I am not quite sure where the overhead is particularly. It is just concerning that we are doing "tons" of things for a simple column update. It is just that between JDBC and actual PageStoreTable, there are another 2 layers that may be (usually are) no-op, but are still traversed. Starting from connection closing check, to session closing check, to statement closing check. It is followed by parsing and planning of statement (or not). Followed by database synchronization (if any), transaction check, engine check (MvStore or PageStore). Followed by honoring the WHERE clause (finding the record by recid and multiplex). Followed by identifying the updated columns, triggers, constraints, user rights check, in-line ON UPDATE clause.

I am dramatic with the presentation above, but the point is that there is code executed just to change a value.

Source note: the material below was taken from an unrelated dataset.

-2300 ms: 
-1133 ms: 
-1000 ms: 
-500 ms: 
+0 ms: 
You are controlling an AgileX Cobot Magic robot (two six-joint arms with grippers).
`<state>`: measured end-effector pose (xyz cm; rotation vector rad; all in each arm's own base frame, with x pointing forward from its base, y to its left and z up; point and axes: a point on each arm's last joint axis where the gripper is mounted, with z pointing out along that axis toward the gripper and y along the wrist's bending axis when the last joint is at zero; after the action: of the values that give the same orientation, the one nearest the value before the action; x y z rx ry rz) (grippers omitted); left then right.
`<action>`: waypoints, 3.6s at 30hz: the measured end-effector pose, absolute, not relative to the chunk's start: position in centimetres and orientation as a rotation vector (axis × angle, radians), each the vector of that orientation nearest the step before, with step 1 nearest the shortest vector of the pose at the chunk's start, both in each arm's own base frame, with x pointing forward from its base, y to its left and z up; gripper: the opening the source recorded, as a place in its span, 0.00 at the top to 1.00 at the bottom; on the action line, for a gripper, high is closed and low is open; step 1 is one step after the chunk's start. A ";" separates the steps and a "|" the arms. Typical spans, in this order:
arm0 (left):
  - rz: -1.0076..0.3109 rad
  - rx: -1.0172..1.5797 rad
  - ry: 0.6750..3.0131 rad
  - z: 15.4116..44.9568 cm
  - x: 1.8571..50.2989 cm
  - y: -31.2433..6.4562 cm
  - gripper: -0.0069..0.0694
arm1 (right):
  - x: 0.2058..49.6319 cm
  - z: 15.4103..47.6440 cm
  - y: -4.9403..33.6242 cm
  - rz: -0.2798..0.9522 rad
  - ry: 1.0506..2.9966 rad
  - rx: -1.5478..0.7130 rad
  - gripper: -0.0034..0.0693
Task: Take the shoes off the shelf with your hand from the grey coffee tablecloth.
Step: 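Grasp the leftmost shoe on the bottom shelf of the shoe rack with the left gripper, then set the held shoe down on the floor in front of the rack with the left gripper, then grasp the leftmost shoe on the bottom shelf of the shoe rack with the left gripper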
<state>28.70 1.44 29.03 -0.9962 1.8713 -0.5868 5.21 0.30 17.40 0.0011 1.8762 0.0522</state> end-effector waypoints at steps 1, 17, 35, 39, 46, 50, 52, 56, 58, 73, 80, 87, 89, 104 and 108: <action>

On the FWD side, we could detect whether savepoints are necessary at all for the _temp database for a given transaction, depending on whether an undoable temp-table was modified in that transaction. Do we do this already? Similarly, do we avoid transactions and savepoints for the _temp database altogether when force-no-undo-temp-tables is true? I don't recall whether I initially implemented it that way, but anyway my original implementation has changed significantly over time.

Yes, if force-no-undo-temp-tables is set, there is no SavepointManager created. Also, SavepointManager acts (or should act) lazily, thus setting savepoints only when starting to change things (on undoable tables). The savepoint, transaction and commits on H2 "already hit the ground". My last hope here with #8214 is to eliminate the relation with these entirely - go "right to the core" with no-undo tables.

My changes are finished and quite well-tested. I am doing the profiling tomorrow morning.

#7 Updated by Alexandru Lungu 3 months ago

I attempted to test my changes on 8214a and 8214a_h2 but got no viable improvement. Interestingly, 80% of the updates actually hit the direct-access. I will pend the effort here.